PROBLEM TO SOLVE. Return all of the material that follows, keeping each line exactly as it is.

-*-*-

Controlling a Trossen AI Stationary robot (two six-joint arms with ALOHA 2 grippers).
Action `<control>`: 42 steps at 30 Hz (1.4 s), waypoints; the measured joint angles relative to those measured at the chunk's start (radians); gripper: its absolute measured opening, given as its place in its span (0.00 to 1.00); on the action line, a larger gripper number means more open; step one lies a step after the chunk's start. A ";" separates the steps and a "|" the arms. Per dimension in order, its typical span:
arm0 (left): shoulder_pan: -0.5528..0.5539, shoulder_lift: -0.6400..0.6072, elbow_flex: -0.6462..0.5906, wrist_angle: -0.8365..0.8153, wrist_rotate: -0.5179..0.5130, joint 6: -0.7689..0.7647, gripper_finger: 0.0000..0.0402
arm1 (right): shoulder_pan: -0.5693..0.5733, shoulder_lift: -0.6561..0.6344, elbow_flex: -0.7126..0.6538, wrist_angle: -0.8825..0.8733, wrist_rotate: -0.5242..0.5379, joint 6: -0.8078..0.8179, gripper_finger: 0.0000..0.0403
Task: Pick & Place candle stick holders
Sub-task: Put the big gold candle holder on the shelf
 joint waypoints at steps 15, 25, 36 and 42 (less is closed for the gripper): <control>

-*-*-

RESPONSE.
Controlling a Trossen AI Stationary robot (two six-joint arms with ALOHA 2 grippers).
Action `<control>`: 42 steps at 30 Hz (1.4 s), waypoints; the measured joint angles relative to those measured at the chunk's start (radians); gripper: its absolute measured opening, given as its place in its span (0.00 to 1.00); on the action line, a larger gripper number means more open; step one lies a step after the chunk's start. A ";" separates the steps and a "|" the arms. Per dimension in order, its typical span:
arm0 (left): shoulder_pan: -0.5528..0.5539, shoulder_lift: -0.6400..0.6072, elbow_flex: -0.6462..0.5906, wrist_angle: -0.8365..0.8153, wrist_rotate: -0.5179..0.5130, joint 6: -0.7689..0.7647, gripper_finger: 0.0000..0.0402
arm1 (right): shoulder_pan: -0.5693..0.5733, shoulder_lift: -0.6561..0.6344, elbow_flex: -0.7126..0.6538, wrist_angle: -0.8825..0.8733, wrist_rotate: -0.5242..0.5379, joint 6: -0.8078..0.8179, gripper_finger: 0.0000..0.0403
Task: Pick & Place candle stick holders
Sub-task: Put the big gold candle holder on the shelf
 joint waypoints at steps 15, 25, 36 and 42 (less is closed for the gripper): <control>

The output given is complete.